Brief: Copy each line of the listing below exactly and drop the images.

Recorded information:
---

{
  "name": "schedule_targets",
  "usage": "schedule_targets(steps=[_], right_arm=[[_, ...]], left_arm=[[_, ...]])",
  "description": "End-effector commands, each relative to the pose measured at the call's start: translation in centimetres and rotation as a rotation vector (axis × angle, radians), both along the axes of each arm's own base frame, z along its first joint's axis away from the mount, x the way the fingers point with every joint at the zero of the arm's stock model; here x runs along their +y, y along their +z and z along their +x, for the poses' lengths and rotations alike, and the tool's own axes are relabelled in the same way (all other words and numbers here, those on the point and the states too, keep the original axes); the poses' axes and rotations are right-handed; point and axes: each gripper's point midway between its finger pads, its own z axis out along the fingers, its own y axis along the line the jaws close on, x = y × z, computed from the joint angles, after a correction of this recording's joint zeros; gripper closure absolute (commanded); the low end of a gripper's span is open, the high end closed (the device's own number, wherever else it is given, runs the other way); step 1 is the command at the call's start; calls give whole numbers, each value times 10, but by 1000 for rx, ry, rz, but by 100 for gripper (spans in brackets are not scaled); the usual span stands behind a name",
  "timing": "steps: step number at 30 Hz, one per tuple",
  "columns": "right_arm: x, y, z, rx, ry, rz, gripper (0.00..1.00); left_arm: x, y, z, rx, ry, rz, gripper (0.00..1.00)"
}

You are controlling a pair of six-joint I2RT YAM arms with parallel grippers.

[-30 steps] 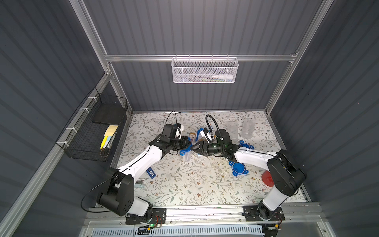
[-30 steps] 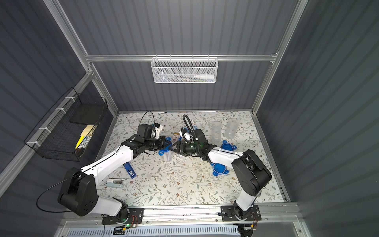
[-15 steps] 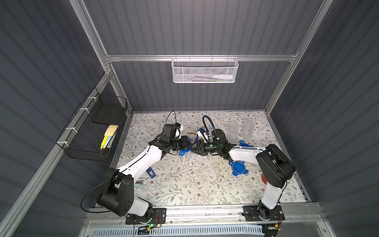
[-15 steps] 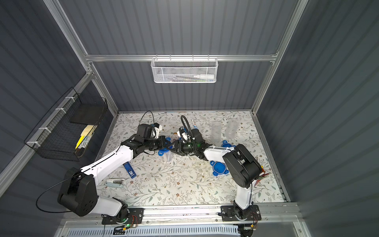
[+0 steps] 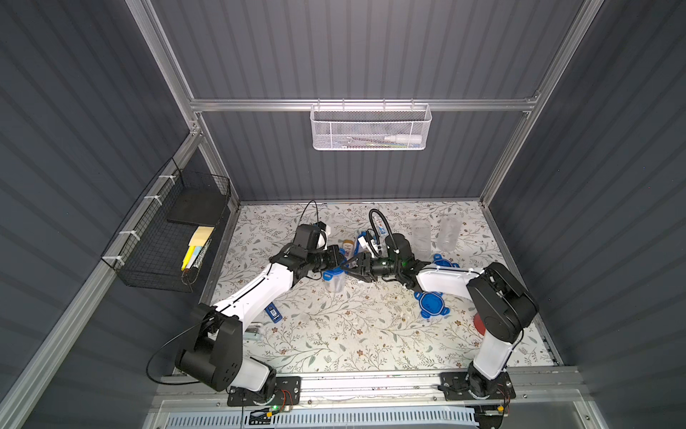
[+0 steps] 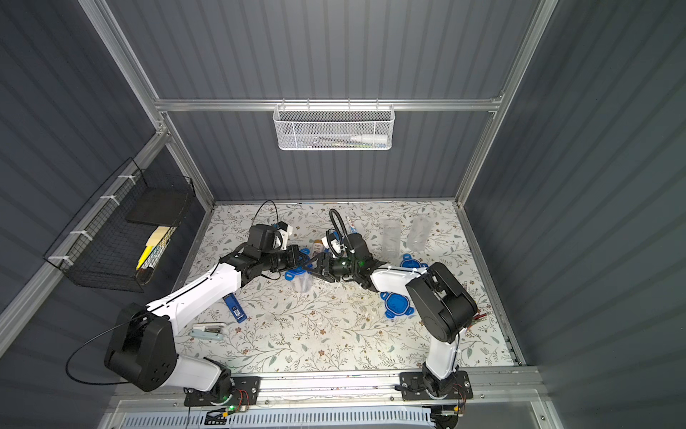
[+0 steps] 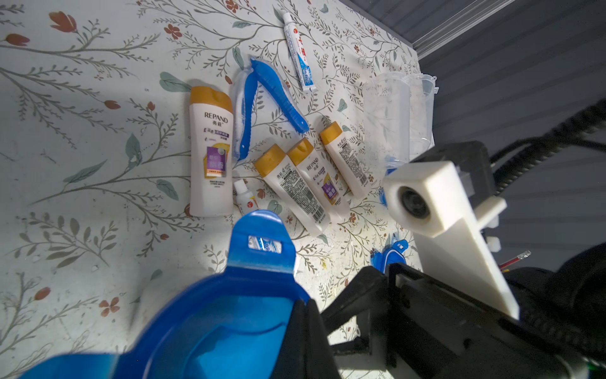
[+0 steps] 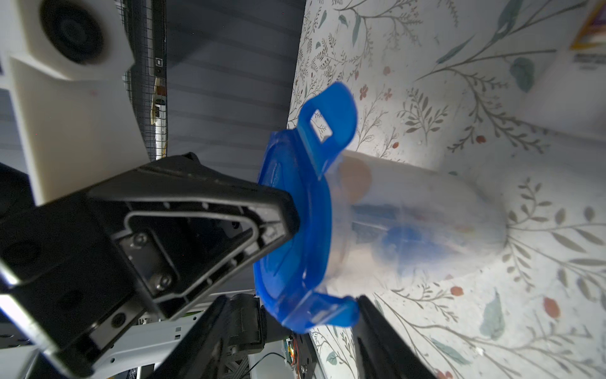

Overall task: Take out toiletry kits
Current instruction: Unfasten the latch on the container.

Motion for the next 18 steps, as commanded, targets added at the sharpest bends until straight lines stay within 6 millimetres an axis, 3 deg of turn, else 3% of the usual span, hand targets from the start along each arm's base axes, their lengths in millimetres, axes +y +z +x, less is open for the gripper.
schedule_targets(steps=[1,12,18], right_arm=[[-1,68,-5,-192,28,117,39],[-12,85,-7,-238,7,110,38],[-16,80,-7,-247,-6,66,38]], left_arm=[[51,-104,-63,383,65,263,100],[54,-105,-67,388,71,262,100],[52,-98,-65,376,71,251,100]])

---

Exercise result:
{
  "name": "schedule_targets",
  "usage": "schedule_targets(steps=[_], right_arm=[[_, ...]], left_arm=[[_, ...]])",
  "description": "End-effector commands, each relative to the pose measured at the call's start: translation in centimetres and rotation as a rotation vector (axis × angle, radians), both along the axes of each arm's own base frame, z along its first joint's axis away from the mount, x the way the fingers point with every joint at the zero of the arm's stock model; here x runs along their +y, y along their +z and z along their +x, for the poses' lengths and rotations alike, and the tool's own axes are relabelled in the same way (all other words and numbers here, those on the point and the states too, keep the original axes); the poses' axes and rotations are right-handed; point and axes: each gripper's point midway between its finger pads, its own z axis out along the fingers, its own y axis along the line the jaws close on, x = y × z, computed from the joint angles, after a correction of this recording's joint zeros; gripper closure absolute (commanded); the low end of a gripper's span is open, the high end closed (the device's own number, wherever else it is given, runs the other way); step 1 is the command at the call's start; calls give whole numbers, each value times 10, but by 1000 for rx, ry, rz, but by 100 for gripper (spans in brackets are not scaled); the usual span stands behind a name",
  "timing": "steps: step number at 30 Hz, one per tuple",
  "columns": "right_arm: x, y, z, rx, ry, rz, gripper (0.00..1.00); left_arm: x, y, z, rx, ry, rz, gripper (0.00..1.00)"
}

You are controlling a pair of six-joint I2RT YAM arms with parallel grippers.

[-30 steps] 
[-30 steps] 
[-15 steps] 
[-15 steps] 
[+0 steps] 
[+0 steps] 
[+0 steps] 
[+0 steps] 

Overall task: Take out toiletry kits
Current instruction: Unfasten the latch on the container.

Motion for the next 18 steps, as commanded, targets added at the sharpest bends until straight lines stay within 6 millimetres an axis, 3 deg of turn, else 3% of the usual span, hand targets from the start along each arm's base axes, their lengths in millimetres, axes +y +z +x, less is open for the gripper.
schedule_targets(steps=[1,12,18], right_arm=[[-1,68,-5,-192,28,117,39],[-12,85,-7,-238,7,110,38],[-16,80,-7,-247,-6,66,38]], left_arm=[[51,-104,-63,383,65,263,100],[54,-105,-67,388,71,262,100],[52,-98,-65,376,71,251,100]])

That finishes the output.